One of our past safaris in the northern Serengeti coincided with the first rains of the season, outside the peak of the migration. The herds had moved on, leaving superb opportunities for viewing the resident game. One memorable afternoon, we watched a female leopard walk towards a large rocky outcrop and leap up effortlessly to where her sub-adult cub was waiting – they greeted by rubbing faces, and settled down to rest. Around us, a spectacular thunderstorm was brewing and the drama increased when we saw a pride of seventeen lions less than a hundred yards from the leopards.

Given the chance, lions will kill any other predator to reduce competition for food. At the same time that we noticed the lions, the leopards also caught sight of them.
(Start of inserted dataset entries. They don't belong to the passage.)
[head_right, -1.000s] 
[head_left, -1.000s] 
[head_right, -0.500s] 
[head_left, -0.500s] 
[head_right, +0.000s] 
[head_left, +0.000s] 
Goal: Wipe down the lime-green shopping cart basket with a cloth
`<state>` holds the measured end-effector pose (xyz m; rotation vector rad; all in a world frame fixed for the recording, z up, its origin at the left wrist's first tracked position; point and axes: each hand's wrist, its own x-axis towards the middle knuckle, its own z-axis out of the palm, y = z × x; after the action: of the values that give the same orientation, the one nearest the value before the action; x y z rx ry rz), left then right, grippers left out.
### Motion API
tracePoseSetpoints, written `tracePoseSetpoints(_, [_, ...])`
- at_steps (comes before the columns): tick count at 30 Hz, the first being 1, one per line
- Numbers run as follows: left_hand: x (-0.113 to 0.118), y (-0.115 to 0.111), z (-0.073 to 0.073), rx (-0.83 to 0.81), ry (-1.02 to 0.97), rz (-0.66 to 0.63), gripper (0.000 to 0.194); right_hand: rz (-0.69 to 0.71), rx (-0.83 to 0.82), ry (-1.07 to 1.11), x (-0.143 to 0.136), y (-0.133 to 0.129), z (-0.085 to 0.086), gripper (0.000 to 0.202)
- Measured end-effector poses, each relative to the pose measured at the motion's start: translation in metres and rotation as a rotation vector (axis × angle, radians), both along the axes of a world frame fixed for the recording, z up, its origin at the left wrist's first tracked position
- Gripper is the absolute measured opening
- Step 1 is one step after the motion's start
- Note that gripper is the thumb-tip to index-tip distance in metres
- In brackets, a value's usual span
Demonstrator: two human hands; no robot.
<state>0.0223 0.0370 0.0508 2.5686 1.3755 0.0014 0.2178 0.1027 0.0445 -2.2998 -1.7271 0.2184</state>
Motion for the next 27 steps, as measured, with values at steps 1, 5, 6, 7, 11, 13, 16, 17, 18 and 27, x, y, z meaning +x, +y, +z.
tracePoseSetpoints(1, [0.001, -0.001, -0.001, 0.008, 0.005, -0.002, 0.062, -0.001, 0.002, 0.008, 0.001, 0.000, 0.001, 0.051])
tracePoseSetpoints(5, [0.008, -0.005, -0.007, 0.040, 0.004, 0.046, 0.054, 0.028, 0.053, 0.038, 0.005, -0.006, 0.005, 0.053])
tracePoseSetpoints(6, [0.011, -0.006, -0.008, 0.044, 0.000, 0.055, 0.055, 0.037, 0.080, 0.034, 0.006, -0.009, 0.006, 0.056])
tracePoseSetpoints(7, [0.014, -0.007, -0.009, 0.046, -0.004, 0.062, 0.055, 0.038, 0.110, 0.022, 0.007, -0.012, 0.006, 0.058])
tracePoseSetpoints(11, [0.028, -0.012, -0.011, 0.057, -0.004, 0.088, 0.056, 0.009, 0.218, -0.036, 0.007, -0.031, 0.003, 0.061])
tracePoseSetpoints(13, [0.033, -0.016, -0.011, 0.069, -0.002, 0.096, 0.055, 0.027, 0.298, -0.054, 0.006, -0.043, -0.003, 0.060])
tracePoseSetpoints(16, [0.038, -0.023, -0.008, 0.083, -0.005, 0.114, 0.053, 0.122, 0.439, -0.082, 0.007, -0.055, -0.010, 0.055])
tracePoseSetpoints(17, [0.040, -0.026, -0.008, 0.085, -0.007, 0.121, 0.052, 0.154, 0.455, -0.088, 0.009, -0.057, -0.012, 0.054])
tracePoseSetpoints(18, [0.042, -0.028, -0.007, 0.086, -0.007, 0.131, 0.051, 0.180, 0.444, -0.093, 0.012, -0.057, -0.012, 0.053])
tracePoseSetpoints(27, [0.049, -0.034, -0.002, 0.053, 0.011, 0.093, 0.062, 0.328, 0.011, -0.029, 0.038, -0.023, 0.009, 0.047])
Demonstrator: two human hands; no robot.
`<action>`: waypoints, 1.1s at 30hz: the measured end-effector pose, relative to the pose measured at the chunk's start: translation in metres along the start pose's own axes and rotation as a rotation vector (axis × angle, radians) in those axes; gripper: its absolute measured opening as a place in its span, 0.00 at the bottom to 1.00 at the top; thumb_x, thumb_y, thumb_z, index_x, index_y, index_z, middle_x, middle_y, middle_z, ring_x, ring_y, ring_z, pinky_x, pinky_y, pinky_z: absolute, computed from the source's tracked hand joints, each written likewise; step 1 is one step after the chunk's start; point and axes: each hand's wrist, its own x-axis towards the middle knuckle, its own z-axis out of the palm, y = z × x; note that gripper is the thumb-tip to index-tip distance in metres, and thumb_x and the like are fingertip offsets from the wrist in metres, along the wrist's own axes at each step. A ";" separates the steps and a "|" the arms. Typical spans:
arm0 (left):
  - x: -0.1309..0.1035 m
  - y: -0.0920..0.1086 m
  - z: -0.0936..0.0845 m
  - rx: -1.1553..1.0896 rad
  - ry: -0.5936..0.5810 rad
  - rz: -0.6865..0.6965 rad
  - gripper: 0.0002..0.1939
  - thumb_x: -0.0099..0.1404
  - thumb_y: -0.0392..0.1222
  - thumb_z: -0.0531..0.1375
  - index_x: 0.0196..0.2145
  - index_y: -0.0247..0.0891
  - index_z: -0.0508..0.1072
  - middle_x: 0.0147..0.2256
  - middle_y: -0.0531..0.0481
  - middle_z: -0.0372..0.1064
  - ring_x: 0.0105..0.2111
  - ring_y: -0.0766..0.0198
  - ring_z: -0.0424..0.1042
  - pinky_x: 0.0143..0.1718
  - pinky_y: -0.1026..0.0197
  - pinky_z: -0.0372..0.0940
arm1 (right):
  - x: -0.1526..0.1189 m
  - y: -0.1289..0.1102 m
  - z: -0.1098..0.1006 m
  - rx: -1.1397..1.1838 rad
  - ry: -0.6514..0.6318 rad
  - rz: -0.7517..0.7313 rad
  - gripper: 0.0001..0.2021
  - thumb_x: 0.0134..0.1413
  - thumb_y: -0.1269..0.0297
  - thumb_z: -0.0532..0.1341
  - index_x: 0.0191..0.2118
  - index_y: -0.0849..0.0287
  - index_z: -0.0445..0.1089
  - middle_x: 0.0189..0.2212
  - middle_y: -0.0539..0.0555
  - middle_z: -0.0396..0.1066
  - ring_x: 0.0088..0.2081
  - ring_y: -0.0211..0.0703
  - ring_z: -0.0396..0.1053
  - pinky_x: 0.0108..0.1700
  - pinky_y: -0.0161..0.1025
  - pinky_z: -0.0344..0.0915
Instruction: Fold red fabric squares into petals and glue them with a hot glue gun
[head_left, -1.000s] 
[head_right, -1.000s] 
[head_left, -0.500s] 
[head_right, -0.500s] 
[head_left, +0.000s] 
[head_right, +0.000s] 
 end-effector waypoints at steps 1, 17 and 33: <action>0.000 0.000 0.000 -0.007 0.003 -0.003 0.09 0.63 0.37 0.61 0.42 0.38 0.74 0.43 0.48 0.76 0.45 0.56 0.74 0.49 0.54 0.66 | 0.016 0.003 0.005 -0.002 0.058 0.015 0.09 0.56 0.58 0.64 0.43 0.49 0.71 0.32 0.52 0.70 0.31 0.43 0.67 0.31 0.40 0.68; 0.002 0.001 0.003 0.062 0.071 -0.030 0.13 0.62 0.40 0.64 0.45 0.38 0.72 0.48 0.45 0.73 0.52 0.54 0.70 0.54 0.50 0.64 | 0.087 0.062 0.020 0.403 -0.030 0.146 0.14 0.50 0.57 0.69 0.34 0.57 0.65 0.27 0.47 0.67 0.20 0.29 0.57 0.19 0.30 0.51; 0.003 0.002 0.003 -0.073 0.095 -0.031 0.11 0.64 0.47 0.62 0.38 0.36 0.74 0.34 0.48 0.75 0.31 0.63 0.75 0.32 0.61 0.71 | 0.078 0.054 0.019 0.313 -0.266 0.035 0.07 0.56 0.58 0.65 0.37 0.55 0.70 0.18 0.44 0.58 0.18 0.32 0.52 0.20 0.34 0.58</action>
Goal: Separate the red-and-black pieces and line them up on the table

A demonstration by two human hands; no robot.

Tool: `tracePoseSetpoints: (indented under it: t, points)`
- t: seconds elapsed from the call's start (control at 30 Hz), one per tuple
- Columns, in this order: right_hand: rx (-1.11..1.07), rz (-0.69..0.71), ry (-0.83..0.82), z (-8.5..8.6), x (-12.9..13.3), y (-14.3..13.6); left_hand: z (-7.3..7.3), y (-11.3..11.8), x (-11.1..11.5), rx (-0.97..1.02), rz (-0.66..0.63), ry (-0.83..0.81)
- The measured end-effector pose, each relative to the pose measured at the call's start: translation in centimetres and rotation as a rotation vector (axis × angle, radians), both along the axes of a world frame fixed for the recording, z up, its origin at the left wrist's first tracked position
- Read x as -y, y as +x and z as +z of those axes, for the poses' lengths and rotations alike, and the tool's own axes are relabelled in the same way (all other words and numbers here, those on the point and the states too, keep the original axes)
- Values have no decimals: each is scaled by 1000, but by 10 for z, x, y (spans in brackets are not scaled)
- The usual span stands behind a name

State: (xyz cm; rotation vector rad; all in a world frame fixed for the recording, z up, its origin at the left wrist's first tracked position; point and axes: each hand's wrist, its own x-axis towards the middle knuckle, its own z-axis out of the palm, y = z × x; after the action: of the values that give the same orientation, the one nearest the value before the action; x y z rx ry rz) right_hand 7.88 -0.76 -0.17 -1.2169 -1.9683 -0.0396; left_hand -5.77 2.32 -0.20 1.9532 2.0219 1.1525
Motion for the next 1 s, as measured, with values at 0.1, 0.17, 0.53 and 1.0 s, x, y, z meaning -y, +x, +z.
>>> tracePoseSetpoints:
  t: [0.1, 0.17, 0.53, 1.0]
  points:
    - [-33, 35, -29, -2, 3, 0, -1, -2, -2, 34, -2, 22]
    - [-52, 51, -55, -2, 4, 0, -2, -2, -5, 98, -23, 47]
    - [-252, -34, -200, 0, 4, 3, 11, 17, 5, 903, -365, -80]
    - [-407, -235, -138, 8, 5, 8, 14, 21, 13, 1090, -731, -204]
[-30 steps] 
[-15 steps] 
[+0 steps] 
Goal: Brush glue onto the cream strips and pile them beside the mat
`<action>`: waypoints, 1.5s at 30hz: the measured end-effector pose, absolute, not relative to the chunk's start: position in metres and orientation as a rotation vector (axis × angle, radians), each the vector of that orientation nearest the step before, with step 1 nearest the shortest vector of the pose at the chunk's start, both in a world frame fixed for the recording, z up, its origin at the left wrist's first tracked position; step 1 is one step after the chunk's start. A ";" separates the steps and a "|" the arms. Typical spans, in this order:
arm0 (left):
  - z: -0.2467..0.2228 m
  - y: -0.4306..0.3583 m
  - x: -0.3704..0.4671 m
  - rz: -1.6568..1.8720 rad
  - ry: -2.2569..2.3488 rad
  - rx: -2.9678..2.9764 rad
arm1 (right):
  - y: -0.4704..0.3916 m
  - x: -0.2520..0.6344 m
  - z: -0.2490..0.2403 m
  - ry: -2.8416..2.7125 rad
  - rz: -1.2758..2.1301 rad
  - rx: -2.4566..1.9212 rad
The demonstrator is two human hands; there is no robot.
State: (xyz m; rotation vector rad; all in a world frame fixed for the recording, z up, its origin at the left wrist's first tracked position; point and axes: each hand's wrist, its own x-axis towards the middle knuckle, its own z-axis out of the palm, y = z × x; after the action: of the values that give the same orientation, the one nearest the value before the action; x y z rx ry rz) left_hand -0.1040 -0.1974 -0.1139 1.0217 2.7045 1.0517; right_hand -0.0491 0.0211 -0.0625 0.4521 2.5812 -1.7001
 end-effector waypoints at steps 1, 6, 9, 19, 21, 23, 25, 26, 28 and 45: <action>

The mother tensed, and her cub watched her intently, aware of potential danger. As the lions stirred and gradually became more alert, they focused on the leopards – at this point, the mother decided it was time to go, and slipped off the rock with her cub in tow towards a stand of trees growing on one of the rocky outcrops. The lions lost interest, obviously deciding that the leopards weren’t worth the effort of chasing, and let them go unscathed.

The afternoon wore on and we stayed with the leopards as one of the most spectacular thunderstorms I’ve ever seen erupted all around us. What a privilege to have a pride of lions on one side, and two leopards on the other! This combination of no-one else around, fantastic game viewing, dramatic skies and thunderstorms is one of the aspects I love about this time of year in the northern Serengeti.